_BRIEF_: Across the entries below, how many lines include "camera"? Give the number and nothing else.
[Opening DATA IN THIS EXERCISE section]
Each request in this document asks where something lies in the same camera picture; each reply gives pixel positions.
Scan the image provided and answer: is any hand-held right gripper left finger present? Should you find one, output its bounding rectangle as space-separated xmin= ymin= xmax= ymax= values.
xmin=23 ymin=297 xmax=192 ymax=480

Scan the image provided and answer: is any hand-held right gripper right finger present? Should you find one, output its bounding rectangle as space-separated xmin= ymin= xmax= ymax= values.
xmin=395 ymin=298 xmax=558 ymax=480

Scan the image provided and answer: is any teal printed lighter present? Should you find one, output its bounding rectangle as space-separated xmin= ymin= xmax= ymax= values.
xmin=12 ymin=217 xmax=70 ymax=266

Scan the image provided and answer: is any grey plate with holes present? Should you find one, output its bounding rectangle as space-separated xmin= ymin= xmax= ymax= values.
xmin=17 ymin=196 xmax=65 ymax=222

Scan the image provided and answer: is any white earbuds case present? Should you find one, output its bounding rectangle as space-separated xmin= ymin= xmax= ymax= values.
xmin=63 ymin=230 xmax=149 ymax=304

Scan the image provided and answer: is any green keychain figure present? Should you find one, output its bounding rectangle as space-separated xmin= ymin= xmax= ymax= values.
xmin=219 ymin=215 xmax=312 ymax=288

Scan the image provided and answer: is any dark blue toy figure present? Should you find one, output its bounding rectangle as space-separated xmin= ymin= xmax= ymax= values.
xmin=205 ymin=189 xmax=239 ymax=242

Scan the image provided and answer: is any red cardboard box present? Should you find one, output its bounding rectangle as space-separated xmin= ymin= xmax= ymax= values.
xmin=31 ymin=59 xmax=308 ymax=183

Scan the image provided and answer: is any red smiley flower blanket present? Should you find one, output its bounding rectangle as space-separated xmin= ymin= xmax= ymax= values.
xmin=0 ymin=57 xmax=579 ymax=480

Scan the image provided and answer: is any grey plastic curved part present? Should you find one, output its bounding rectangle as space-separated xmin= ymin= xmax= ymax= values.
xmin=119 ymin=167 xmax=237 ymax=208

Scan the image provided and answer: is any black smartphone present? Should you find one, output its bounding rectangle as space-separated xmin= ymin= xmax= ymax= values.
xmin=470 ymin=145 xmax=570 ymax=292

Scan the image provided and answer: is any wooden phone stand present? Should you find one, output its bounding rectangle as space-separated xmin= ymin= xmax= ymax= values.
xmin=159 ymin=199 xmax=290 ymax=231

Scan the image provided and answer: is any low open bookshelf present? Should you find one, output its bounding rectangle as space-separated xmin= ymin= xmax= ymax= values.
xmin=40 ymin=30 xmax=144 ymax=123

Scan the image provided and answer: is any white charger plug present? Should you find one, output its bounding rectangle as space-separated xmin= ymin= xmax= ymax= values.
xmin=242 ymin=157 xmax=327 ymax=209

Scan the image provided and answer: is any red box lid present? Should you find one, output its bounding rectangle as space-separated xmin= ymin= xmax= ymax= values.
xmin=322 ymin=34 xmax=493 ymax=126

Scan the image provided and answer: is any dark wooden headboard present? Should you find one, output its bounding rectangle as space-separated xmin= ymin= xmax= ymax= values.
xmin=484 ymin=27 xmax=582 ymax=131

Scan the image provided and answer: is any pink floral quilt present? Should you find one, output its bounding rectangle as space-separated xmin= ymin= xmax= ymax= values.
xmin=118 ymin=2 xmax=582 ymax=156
[Closing DATA IN THIS EXERCISE section]
[Opening DATA IN THIS EXERCISE section]
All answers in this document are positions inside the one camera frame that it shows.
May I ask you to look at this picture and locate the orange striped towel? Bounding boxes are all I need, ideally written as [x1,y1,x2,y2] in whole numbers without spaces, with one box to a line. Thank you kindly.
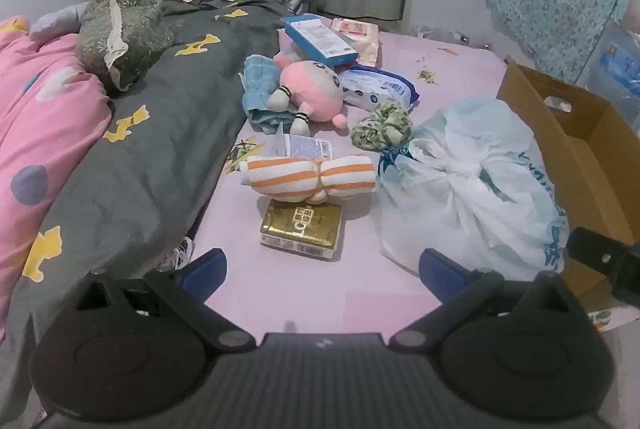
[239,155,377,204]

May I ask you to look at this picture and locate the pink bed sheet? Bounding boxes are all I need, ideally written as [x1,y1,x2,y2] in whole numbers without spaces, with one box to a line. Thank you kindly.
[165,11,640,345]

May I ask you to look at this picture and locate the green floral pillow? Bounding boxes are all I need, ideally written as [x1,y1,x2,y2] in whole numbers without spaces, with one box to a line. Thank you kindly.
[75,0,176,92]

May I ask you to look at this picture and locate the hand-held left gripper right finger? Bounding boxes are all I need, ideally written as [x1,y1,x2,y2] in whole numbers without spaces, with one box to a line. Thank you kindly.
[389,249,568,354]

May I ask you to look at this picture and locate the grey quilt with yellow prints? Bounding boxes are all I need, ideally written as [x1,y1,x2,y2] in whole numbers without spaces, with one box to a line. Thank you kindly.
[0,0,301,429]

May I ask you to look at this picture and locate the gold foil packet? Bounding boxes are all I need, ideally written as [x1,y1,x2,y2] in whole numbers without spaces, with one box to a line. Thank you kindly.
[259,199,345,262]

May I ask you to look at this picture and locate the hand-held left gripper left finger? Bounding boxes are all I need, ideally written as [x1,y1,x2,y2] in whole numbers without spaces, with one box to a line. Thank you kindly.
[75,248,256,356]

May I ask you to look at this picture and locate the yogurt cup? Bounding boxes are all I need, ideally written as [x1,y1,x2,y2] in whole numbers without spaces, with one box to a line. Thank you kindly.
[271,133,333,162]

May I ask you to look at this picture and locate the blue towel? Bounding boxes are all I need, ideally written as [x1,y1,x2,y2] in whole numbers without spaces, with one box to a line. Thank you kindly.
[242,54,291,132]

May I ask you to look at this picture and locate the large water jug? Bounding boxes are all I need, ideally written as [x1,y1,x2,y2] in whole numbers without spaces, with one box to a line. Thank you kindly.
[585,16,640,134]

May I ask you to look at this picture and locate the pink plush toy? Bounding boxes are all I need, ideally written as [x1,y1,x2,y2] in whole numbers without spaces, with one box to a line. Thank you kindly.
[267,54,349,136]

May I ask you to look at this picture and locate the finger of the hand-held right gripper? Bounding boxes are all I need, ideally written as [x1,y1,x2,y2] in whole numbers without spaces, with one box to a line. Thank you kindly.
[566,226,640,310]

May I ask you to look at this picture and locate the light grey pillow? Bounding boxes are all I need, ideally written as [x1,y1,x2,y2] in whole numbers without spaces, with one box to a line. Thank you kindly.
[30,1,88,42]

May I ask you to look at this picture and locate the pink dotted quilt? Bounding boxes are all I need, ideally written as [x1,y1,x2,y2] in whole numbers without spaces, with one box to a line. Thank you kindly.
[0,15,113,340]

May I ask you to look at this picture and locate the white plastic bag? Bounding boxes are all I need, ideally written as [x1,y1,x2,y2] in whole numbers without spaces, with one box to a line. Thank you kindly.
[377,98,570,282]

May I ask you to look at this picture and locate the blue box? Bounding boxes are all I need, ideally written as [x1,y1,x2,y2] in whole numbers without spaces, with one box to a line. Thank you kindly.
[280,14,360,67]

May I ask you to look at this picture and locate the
[Closing DATA IN THIS EXERCISE section]
_SOLUTION TO THE EXERCISE_: 2